ASSIGNMENT: Provide only the number of lines in the data below that contain the string "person".

Dataset entries:

***

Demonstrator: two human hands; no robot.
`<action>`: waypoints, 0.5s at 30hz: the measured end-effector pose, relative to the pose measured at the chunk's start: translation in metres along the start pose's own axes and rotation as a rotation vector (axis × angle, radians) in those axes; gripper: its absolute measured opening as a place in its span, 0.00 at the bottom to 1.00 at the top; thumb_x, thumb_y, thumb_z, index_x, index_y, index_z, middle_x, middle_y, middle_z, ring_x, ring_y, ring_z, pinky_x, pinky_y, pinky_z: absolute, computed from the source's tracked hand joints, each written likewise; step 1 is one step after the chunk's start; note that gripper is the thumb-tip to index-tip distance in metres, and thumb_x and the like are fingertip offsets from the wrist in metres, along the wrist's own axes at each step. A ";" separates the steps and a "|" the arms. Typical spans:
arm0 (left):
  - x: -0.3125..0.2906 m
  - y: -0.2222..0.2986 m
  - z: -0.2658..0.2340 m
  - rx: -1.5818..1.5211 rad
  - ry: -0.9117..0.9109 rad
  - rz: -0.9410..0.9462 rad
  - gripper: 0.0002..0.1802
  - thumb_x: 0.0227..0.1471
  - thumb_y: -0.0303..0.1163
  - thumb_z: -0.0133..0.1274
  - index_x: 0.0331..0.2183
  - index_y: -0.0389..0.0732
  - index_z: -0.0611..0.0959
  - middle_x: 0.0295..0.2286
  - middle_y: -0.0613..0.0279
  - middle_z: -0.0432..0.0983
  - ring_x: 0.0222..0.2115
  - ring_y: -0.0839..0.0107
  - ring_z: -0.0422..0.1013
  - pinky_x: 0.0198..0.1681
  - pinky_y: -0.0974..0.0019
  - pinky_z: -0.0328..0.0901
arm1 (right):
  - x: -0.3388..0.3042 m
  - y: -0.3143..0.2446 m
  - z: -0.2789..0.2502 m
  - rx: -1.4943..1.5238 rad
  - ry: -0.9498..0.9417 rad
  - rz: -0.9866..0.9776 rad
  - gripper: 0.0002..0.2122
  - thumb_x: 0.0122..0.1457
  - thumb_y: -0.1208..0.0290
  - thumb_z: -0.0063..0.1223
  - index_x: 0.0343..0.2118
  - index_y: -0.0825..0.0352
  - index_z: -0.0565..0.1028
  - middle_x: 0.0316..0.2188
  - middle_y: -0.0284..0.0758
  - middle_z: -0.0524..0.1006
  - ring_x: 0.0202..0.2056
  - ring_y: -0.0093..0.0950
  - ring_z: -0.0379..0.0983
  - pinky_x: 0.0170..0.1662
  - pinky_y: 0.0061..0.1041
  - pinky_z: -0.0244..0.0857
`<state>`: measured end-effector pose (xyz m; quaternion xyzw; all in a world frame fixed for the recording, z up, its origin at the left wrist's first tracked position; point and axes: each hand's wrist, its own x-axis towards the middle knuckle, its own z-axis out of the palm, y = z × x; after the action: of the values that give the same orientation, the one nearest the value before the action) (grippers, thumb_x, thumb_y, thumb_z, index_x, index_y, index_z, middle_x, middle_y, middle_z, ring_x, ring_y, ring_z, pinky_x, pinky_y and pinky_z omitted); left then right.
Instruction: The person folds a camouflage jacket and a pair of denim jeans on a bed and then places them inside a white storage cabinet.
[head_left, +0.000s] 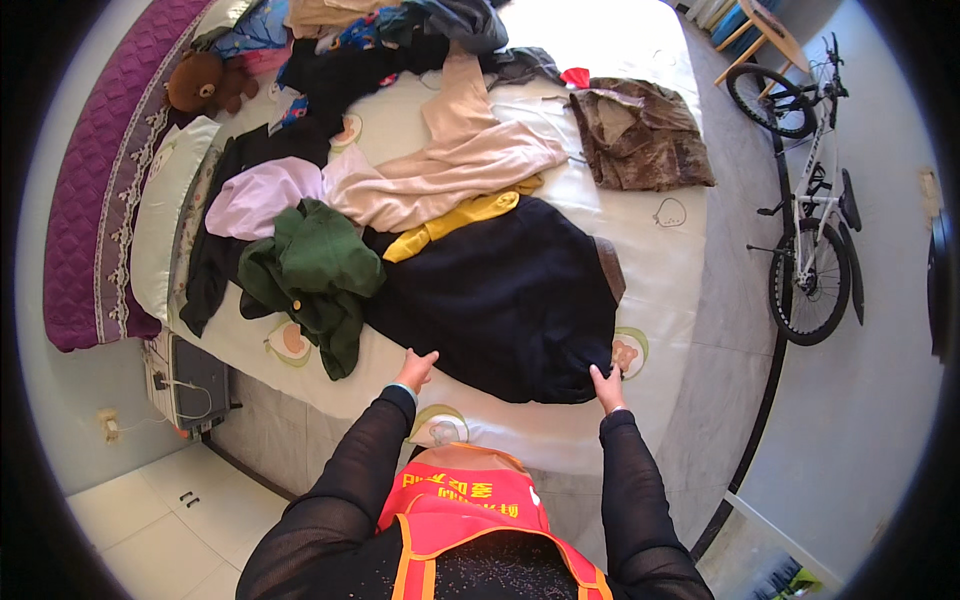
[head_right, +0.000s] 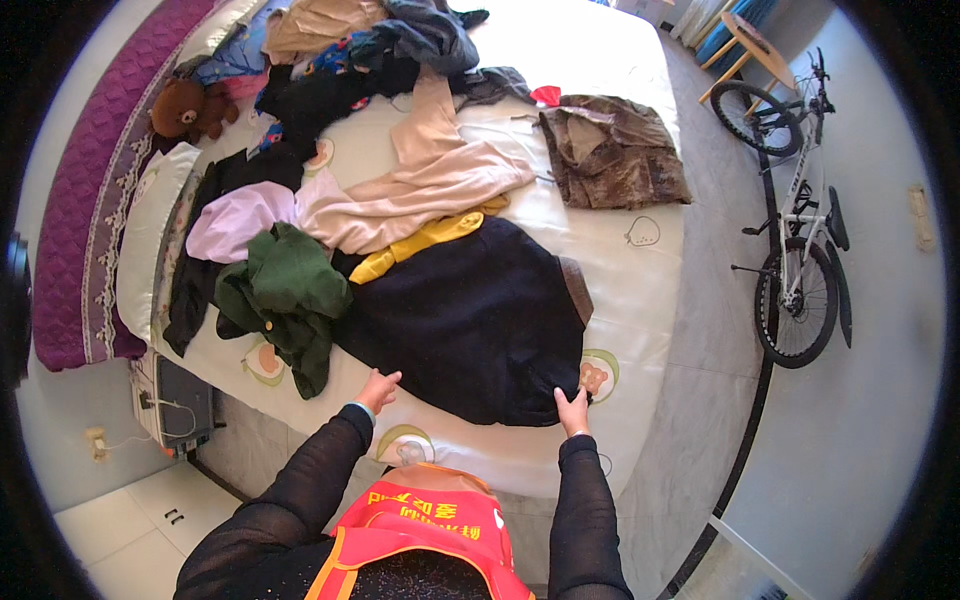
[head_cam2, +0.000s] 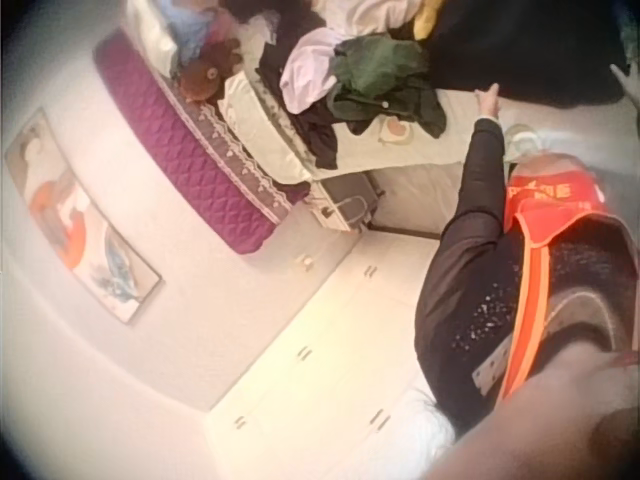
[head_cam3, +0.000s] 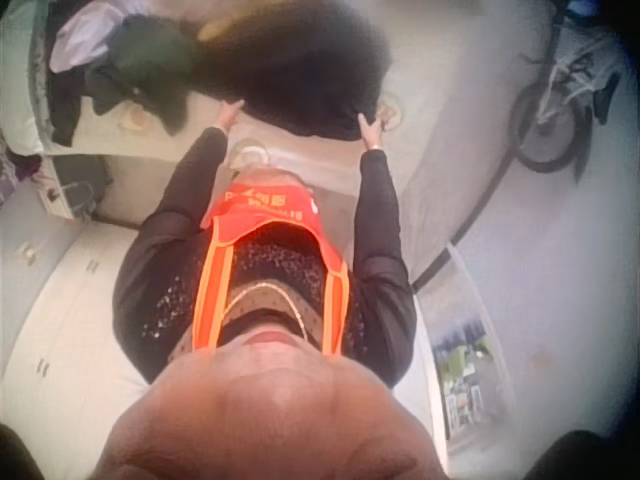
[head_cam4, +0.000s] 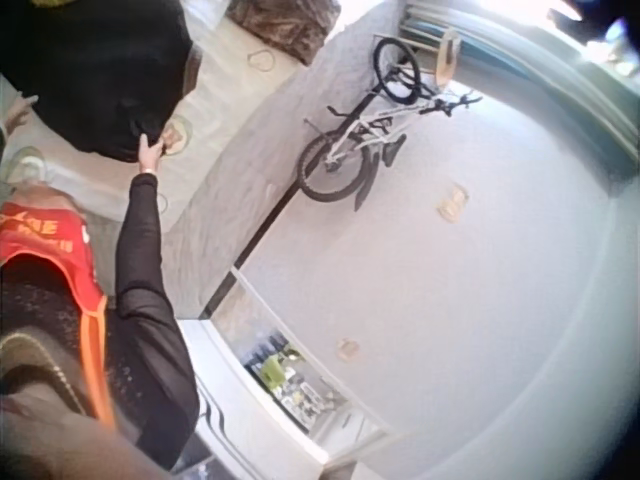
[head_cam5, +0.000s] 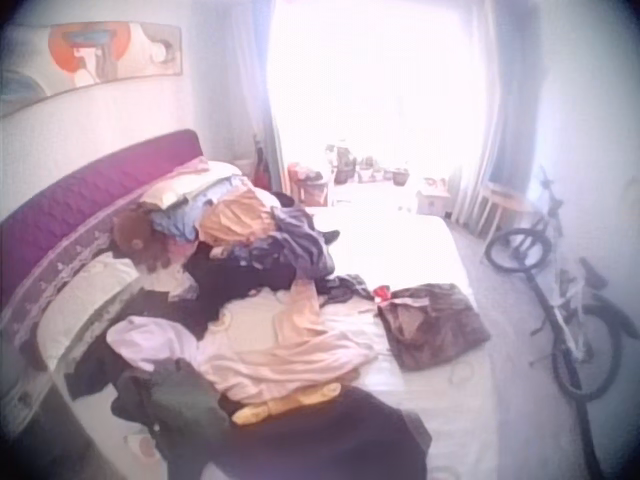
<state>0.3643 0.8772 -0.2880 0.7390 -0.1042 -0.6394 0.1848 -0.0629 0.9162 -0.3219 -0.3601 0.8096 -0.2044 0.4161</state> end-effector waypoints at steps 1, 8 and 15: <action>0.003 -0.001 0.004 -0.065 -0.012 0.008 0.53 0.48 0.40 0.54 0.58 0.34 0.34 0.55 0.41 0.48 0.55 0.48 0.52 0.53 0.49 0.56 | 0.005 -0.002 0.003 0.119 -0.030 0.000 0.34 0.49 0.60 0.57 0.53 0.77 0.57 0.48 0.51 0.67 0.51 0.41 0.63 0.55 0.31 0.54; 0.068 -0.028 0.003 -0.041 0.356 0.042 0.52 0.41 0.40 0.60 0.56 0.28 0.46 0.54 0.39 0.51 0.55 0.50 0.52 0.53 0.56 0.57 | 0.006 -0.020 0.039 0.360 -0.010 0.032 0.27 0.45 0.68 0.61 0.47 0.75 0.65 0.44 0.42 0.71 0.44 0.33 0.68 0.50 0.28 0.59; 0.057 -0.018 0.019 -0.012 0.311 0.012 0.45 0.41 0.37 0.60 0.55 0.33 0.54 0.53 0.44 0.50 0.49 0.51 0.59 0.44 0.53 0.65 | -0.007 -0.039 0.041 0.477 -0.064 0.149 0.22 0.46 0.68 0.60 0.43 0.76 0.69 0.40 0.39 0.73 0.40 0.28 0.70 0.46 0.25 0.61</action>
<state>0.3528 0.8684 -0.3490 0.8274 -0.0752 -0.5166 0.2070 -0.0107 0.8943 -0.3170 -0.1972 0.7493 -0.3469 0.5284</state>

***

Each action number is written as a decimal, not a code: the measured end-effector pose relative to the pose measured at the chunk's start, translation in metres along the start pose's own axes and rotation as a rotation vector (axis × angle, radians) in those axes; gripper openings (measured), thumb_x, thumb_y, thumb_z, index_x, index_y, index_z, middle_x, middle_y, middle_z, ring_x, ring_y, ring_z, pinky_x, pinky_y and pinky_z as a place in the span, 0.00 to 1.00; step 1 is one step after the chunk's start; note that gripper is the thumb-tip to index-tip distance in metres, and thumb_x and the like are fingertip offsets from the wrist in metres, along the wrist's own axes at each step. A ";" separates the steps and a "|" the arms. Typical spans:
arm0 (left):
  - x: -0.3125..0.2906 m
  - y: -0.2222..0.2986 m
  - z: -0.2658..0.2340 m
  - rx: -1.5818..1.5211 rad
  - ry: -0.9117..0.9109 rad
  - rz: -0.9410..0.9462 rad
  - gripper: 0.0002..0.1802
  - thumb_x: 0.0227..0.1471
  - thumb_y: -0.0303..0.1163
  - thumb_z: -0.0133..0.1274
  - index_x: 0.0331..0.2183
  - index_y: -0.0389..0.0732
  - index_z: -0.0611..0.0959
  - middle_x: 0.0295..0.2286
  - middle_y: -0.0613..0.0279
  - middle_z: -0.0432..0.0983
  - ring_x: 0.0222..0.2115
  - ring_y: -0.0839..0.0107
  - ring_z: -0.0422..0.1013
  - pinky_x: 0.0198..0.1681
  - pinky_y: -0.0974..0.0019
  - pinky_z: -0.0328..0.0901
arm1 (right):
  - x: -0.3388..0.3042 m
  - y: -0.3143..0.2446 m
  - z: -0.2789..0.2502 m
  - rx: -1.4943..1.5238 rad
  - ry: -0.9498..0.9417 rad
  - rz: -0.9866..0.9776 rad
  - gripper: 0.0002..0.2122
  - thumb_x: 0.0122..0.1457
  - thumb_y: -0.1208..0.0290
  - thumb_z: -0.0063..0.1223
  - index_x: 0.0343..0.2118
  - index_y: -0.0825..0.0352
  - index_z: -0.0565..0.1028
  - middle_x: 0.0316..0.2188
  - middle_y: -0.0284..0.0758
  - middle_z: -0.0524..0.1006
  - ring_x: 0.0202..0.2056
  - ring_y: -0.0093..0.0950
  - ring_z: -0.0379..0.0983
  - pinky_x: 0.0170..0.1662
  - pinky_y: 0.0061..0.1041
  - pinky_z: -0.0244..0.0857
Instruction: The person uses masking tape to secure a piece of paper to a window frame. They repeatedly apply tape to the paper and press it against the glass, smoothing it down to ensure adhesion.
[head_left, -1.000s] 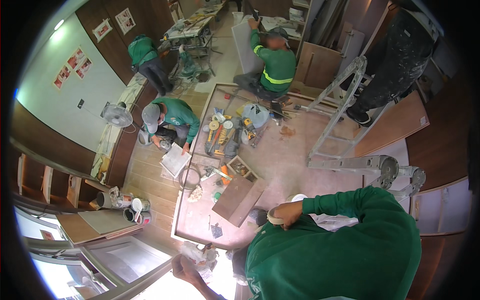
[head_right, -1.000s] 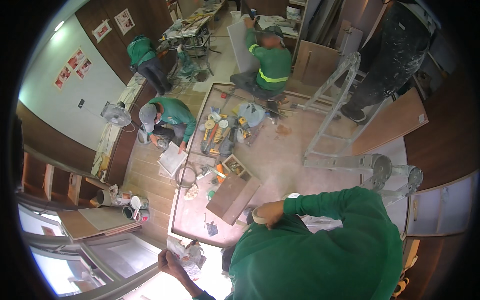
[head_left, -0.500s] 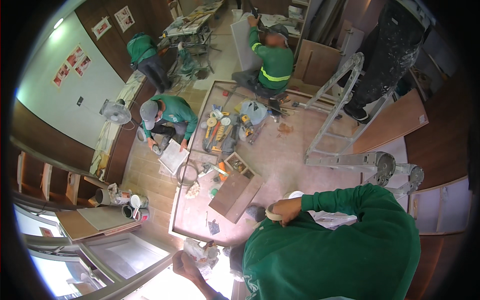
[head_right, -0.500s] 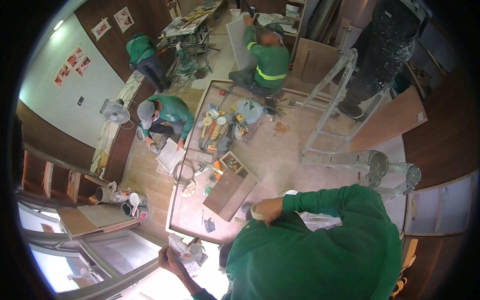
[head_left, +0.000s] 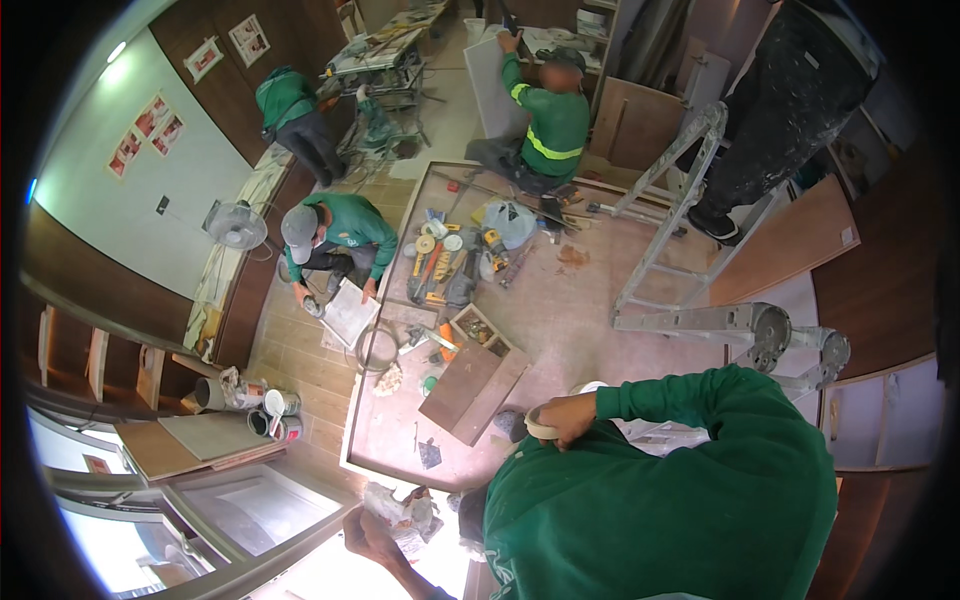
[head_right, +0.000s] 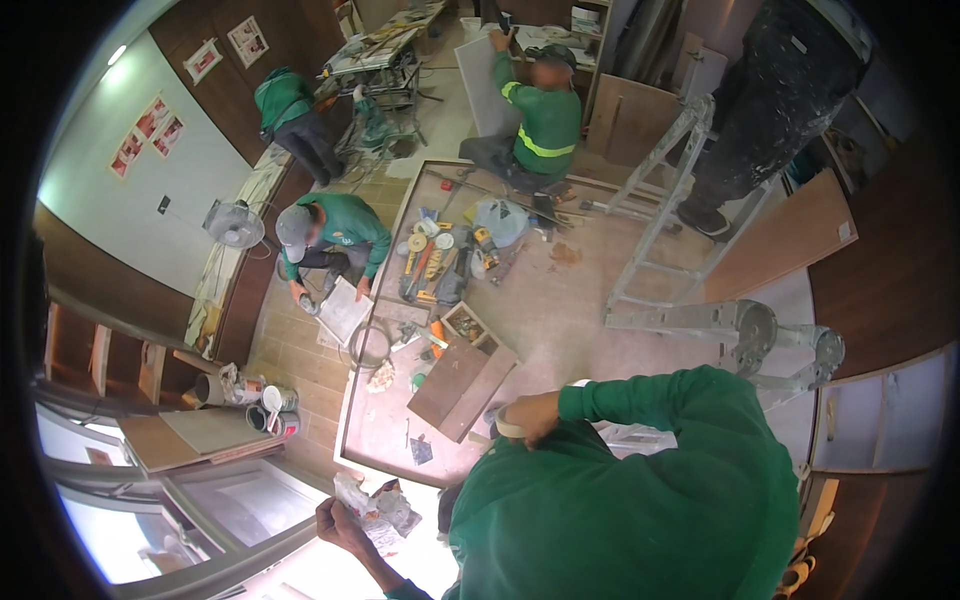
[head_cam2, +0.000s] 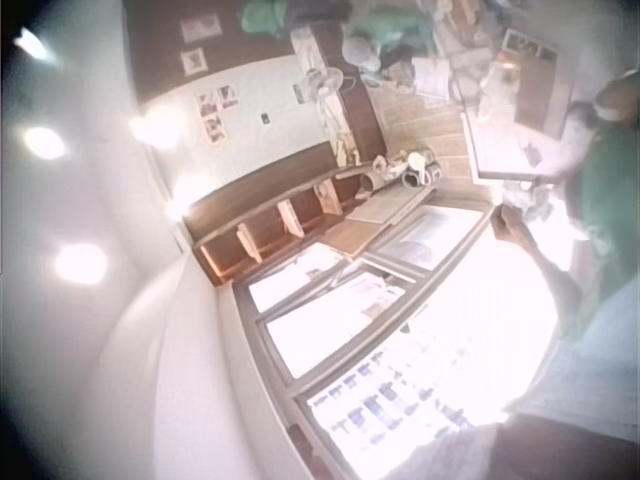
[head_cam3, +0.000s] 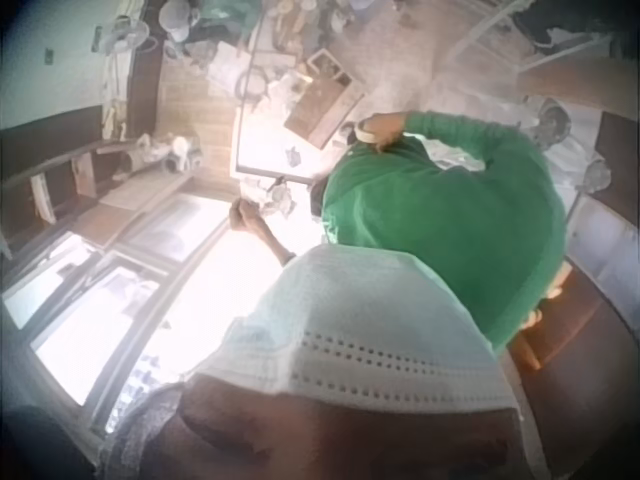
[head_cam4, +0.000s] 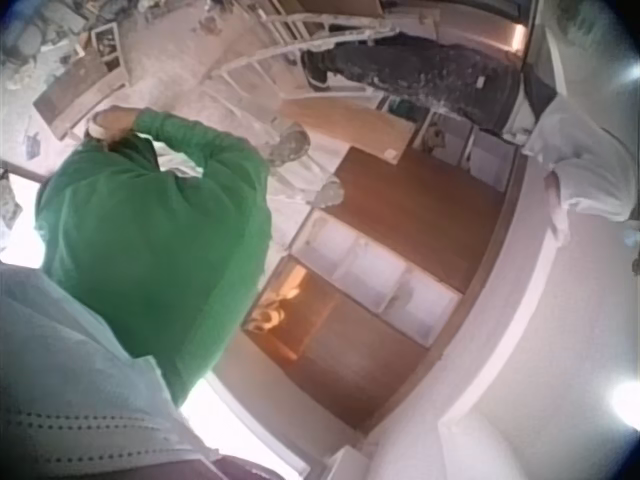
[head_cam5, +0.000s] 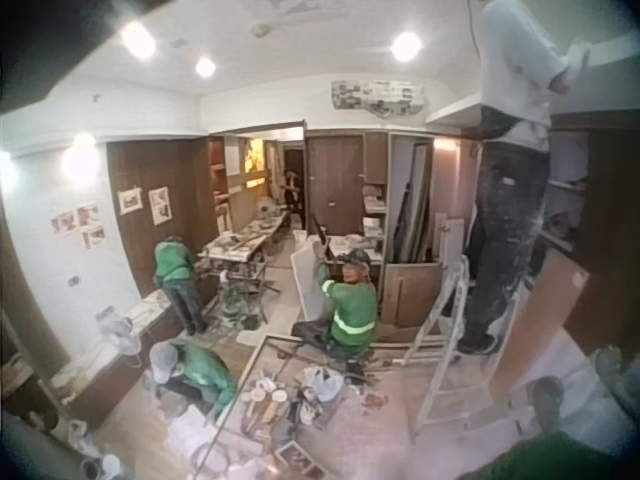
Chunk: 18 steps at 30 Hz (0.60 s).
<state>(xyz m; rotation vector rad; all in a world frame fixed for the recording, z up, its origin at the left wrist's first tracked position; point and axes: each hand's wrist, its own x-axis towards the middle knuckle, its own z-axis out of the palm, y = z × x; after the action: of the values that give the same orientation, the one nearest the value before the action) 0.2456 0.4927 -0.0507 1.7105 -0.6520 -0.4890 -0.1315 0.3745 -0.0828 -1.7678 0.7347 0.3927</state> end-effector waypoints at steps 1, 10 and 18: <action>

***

OUTPUT FOR THIS TASK: 2